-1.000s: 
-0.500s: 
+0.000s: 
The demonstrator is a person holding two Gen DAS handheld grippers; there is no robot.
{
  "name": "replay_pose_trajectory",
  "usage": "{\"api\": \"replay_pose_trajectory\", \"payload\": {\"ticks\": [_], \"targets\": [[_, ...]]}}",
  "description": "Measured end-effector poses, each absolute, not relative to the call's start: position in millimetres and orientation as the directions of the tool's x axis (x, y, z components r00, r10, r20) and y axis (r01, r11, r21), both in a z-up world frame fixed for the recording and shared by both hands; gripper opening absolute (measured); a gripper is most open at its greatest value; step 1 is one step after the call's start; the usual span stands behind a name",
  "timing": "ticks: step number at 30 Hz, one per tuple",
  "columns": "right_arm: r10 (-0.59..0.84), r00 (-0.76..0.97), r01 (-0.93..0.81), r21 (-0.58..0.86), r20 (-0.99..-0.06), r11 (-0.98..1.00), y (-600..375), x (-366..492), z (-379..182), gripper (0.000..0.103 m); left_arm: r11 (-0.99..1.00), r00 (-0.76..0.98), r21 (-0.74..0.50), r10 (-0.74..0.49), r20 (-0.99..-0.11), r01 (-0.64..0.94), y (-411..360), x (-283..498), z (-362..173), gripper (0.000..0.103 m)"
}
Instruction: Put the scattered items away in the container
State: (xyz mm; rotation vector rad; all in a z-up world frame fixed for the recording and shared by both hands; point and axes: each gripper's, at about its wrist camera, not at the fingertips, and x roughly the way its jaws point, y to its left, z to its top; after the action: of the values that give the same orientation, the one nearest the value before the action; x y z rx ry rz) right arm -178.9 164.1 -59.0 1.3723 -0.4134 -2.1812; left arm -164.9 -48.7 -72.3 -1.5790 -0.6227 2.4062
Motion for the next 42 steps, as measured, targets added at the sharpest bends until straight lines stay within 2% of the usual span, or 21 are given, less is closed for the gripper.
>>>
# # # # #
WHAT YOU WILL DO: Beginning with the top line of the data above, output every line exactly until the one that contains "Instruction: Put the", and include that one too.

EXERCISE RESULT:
-1.000s: 
-0.500s: 
+0.000s: 
The demonstrator is a person holding two Gen DAS handheld grippers; there is no robot.
{
  "name": "replay_pose_trajectory",
  "usage": "{\"api\": \"replay_pose_trajectory\", \"payload\": {\"ticks\": [_], \"targets\": [[_, ...]]}}",
  "description": "Measured end-effector poses, each absolute, not relative to the call's start: position in millimetres and orientation as the directions of the tool's x axis (x, y, z components r00, r10, r20) and y axis (r01, r11, r21), both in a z-up world frame fixed for the recording and shared by both hands; gripper opening absolute (measured); a gripper is most open at its greatest value; step 1 is one step after the call's start; the usual span stands behind a name",
  "timing": "ticks: step number at 30 Hz, one per tuple",
  "columns": "right_arm: r10 (-0.59..0.84), r00 (-0.76..0.97), r01 (-0.93..0.81), r21 (-0.58..0.86), r20 (-0.99..-0.06), r11 (-0.98..1.00), y (-600..375), x (-366..492), z (-379..182), gripper (0.000..0.103 m); left_arm: r11 (-0.99..1.00), r00 (-0.76..0.98), r21 (-0.74..0.50), r10 (-0.74..0.49), r20 (-0.99..-0.11), r01 (-0.64..0.94), y (-411..360), x (-283..498), z (-362..173), gripper (0.000..0.103 m)"
}
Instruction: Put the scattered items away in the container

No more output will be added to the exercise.